Instructions for the task: Look for the word "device" in the material below, then report each line where it occurs.

Record excerpts:
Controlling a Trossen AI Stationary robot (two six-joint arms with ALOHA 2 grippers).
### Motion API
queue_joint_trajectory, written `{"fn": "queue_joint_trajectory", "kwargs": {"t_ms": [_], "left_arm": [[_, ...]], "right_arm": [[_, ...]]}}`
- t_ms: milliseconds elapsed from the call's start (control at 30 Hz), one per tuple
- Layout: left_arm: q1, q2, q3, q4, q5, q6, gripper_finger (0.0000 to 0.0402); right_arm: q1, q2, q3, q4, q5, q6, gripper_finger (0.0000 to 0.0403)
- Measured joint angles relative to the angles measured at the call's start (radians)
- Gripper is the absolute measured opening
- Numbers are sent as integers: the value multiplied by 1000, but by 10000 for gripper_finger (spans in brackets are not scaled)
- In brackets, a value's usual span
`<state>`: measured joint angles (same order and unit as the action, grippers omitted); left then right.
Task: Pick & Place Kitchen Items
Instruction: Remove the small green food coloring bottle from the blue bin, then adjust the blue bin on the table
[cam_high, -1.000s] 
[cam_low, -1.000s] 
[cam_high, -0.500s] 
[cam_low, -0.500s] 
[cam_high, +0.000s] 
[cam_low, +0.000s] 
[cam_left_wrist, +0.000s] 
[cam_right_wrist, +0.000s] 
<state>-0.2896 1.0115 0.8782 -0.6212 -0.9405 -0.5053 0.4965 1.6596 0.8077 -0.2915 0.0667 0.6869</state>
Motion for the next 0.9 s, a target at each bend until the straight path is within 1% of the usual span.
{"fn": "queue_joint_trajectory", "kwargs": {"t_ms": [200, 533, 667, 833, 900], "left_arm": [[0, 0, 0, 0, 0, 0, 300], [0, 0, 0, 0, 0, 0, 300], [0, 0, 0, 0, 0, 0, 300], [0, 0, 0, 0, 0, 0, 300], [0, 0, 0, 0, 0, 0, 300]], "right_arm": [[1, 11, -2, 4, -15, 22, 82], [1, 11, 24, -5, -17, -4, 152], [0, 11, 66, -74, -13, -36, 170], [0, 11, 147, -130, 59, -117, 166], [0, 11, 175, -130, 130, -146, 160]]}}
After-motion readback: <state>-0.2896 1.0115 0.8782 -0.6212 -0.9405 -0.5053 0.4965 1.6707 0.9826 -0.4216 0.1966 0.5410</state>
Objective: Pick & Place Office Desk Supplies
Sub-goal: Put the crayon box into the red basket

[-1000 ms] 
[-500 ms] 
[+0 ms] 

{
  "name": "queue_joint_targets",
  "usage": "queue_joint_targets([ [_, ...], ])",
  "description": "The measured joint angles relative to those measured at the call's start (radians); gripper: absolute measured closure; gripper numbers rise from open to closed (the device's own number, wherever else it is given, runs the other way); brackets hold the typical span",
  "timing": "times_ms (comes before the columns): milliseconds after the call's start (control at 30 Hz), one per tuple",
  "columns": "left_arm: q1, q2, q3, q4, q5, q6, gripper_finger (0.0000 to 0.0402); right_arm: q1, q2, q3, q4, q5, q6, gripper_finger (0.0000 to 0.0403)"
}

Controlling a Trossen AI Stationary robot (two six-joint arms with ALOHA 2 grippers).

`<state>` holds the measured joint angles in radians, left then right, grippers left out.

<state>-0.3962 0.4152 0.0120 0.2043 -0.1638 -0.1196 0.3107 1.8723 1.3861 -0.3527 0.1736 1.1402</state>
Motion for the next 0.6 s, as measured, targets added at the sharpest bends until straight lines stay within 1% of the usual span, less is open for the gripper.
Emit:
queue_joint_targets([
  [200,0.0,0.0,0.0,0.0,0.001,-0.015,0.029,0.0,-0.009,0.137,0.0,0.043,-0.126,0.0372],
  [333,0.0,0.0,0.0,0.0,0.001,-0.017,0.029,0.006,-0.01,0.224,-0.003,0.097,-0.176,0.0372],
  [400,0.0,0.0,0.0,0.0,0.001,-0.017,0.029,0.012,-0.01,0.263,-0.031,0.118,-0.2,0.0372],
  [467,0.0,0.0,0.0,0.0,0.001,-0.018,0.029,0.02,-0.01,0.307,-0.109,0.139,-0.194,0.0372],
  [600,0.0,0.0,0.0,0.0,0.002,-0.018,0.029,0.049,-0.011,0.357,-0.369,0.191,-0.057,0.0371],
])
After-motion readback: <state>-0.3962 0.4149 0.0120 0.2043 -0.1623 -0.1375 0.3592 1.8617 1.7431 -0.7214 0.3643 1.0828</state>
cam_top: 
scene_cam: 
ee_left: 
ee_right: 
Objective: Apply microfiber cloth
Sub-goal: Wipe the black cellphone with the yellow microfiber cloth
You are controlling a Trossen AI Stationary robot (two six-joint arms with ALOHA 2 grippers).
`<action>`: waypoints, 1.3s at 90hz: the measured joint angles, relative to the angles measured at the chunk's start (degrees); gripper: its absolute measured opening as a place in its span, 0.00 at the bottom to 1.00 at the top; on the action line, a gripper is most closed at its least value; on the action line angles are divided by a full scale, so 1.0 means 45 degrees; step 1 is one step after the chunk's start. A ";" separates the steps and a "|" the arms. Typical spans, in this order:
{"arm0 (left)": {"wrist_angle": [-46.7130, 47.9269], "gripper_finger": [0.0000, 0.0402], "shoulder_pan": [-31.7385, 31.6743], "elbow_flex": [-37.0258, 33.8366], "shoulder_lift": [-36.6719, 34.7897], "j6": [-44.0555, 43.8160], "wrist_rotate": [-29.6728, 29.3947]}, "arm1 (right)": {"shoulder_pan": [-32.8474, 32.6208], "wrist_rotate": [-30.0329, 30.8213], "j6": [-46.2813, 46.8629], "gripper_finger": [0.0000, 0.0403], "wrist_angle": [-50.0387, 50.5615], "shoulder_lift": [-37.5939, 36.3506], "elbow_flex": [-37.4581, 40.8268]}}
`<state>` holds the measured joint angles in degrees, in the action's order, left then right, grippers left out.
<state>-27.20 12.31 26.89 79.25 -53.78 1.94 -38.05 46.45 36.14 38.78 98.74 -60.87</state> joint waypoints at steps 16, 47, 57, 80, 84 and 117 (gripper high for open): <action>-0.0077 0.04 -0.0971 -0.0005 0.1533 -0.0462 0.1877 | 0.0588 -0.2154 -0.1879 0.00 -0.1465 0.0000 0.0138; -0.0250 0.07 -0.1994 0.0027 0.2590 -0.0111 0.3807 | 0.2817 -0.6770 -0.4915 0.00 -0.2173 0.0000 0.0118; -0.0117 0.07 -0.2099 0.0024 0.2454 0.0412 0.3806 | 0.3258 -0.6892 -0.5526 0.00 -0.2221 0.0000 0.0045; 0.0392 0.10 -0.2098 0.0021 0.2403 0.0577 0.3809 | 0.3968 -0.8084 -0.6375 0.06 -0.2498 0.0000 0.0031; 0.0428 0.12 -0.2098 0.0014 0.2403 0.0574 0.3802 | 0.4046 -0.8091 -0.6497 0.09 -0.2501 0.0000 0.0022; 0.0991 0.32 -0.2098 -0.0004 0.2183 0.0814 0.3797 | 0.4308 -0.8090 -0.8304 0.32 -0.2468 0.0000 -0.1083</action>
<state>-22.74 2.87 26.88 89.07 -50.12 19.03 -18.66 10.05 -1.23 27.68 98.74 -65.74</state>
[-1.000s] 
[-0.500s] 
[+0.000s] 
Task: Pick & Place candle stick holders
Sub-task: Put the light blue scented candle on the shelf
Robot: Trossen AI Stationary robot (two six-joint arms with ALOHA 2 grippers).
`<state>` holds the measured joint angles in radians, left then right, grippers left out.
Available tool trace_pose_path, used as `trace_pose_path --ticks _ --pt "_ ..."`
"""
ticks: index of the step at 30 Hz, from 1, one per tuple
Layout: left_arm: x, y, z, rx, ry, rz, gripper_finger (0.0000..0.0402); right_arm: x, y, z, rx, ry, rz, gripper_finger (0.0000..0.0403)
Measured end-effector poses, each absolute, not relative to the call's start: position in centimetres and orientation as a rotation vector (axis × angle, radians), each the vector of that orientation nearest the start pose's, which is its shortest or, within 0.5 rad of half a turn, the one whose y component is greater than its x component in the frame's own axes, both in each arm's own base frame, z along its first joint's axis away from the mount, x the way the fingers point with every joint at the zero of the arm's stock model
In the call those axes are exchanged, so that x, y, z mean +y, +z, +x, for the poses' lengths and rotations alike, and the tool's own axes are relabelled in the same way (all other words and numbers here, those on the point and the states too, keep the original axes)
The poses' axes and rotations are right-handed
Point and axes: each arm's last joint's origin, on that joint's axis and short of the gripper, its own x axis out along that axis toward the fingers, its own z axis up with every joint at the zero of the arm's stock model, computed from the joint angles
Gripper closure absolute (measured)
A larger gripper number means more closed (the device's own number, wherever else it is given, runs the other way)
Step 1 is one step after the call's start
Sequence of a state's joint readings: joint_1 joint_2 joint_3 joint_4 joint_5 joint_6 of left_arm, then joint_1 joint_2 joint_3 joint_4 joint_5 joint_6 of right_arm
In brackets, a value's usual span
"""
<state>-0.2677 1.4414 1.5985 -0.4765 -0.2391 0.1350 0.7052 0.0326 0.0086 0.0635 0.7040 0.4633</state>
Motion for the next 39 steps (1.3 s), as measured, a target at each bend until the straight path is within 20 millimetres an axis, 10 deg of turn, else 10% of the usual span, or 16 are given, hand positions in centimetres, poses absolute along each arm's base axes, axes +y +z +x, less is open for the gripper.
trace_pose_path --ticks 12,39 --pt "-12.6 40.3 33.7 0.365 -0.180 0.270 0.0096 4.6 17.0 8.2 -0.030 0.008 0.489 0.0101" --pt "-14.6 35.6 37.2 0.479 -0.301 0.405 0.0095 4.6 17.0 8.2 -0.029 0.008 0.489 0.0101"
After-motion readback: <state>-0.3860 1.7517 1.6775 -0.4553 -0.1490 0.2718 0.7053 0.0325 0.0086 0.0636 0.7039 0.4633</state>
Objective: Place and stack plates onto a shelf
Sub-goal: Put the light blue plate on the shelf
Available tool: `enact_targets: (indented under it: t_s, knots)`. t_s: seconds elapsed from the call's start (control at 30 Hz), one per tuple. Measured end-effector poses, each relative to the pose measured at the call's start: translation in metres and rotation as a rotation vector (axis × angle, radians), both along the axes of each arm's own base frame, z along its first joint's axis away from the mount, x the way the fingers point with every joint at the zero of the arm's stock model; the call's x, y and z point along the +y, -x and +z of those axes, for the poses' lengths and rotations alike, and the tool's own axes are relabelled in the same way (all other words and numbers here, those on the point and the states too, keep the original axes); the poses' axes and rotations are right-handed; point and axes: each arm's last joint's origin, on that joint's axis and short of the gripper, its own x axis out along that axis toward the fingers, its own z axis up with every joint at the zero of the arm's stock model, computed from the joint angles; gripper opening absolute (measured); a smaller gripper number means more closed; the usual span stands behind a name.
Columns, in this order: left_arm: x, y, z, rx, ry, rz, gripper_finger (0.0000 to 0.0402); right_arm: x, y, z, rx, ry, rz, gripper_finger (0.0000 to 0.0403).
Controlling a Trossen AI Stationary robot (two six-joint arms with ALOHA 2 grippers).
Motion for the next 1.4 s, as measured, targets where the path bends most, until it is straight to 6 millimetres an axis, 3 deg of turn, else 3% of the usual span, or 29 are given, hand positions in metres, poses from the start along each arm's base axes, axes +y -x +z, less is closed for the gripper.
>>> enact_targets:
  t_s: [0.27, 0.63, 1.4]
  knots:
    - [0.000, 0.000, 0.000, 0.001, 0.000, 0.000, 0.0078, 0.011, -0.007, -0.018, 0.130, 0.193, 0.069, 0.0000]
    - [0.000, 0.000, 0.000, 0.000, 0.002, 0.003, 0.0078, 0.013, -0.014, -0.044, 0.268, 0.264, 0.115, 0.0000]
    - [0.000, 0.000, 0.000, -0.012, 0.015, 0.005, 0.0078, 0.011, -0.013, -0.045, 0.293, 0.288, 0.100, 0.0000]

Response to the exercise:
  "description": "The measured joint angles relative to those measured at the call's start (radians); gripper: absolute measured closure; gripper numbers rise from open to closed (the device's own number, wherever else it is given, runs the other way); brackets hold the typical span",
A larger gripper number means more closed (the device's own number, wherever else it is given, runs the other way)

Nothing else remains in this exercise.